Fue en verano, un año y medio antes, pensó Olga. Hacía calor, por eso el periquito pudo entrar por una ventana abierta y aterrizar en mitad de la comida familiar. Permaneció unos instantes quieto sobre el mantel, como sorprendido por aquel extraño prado, suponiendo que un pájaro urbano tuviera idea alguna respecto a la hierba. Quizás lo llevaba inscrito en el ADN, se dijo Olga observándole picotear una miga, dar saltitos eludiendo una cuchara y, finalmente, detenerse ante Édgar, que movió la mano a toda velocidad y lo cazó. Aquella tarde, Dulcinea del Toboso —apodo impuesto por Édgar, que había empezado a estudiar literatura y ya les iba incordiando con su recién descubierta vocación de escritor— se quedó dentro de la cesta de los huevos, mientras la familia iba a comprarle una jaula de verdad. La eligieron pomposa, más que su propio piso, desde luego. No le faltaba detalle. Pues menos mal que no hemos tenido que encargar unas cortinitas... dijo Olga con sorna. Vaya, ahora que lo dices, la interrumpió Alberto, creo que sí sería buena cosa buscar una toalla vieja para taparla por las noches; por lo menos mamá siempre lo hacía con los de casa. ¡Tu madre es capaz de cualquier cosa!, pensó Olga, pero no lo expresó en voz alta: la paz familiar era más importante que un guantazo a la suegra. Después de aquella tarde, Édgar, que, a cambio de que le dejasen adoptar a Dulcinea, había prometido por lo más sagrado ocuparse de ella siempre-siempre, ignoró el significado de la palabra siempre o el de la palabra ocuparse —no se sabía cuál de ellos— y se limitó a enseñarle gracias varias, pero limpiar la jaula, comprarle mijo o llenar de agua el bebedero, de eso hubo de ocuparse Olga y, en su defecto, Olivia.

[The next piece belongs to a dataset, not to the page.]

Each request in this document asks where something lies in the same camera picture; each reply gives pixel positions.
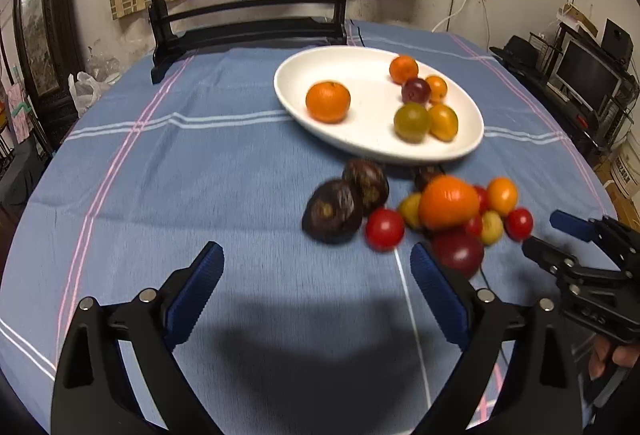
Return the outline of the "person's right hand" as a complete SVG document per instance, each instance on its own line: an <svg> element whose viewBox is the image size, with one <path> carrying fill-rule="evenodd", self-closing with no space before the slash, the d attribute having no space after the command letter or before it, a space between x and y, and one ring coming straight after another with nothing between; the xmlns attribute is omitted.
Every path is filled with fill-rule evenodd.
<svg viewBox="0 0 640 435"><path fill-rule="evenodd" d="M639 345L620 345L616 348L605 337L597 335L593 340L592 353L588 363L588 371L591 380L602 377L608 360L616 366L632 368L639 358Z"/></svg>

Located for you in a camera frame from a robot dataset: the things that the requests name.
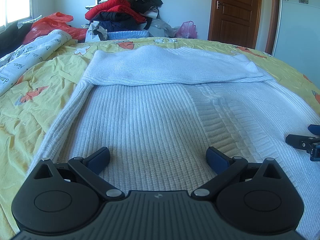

—Oye, llevo las maletas a la habitación y me siento a leer el periódico.

—De acuerdo. Yo tomaré una ducha.

Entró en el baño. Esa habitación había sido su capricho diez años atrás, cuando compraron el piso sobre planos. Alberto se empecinó en adjudicarle a ella, como estudio, la que teóricamente debía de haber sido la habitación de matrimonio. No quiero quedarme para mí una pieza tan bonita, protestó Olga. Mejor que la uses tú para trabajar, le sacarás más partido, insistió él. Era verdad que, con tan grandes y alegres ventanales sobre la terraza, hubiera sido un desperdicio utilizarla sólo de noche, y también lo era que, muchas tardes, ella se llevaba trabajo del instituto para hacerlo en casa sin interrupciones. Cuando decidieron el cambio, no sabían que el edificio de seis plantas colindante con su terraza iba a ser reconvertido, algunos años después, en un gimnasio de lo más moderno, completo y bonito de la ciudad —¡por algo lo eligió su amiga Teresa, amante de la excelencia!— y que su música iba a perturbarla a menudo. Aceptó la propuesta de Alberto, pero eso les obligó a pedir al constructor la anulación de la puerta del baño que daba al que iba a ser el despacho de Olga, y la abertura de una nueva en el pasillo. Y, ya puestos a pedir transformaciones, Olga solicitó alguna más. A saber qué te dio, ¿no, Monegal? Tú, una mujer práctica, juiciosa, mesurada, nada frívola, enemiga del efectismo... Bueno, pues se permitió un baño fastuoso, entre gaudiniano y klimtiano. Las paredes, estucadas en añil. El suelo, de tablas de madera recubiertas de pintura plástica azul celeste. Una franja de pared y la tarima sobre la que descansaba una tina de diseño, revestidas de un mosaico a base de pasta de vidrio, esmaltes de Venecia y hojas de oro mezcladas con guijarros japoneses. Una locura que Alberto secundó, si no gozoso por lo menos conforme, y que a ella le dio sentimientos de culpa y oleadas de placer a partes iguales. Le dio y le seguía dando. Además de provocarle una cierta inseguridad personal. ¿Cómo era posible que, de pronto, tuviera una inconsistencia de ese calibre? Cuando pensaba en ello, no se gustaba... Y, sin embargo, el baño la seguía pirrando. Siempre lo había vivido como un lujo, pero, sobre todo, al regresar de una campaña, después de haber pernoctado veintiún días en un camarote de cuatro metros cuadrados, milimétricamente amueblado, le parecía deliciosamente absurdo.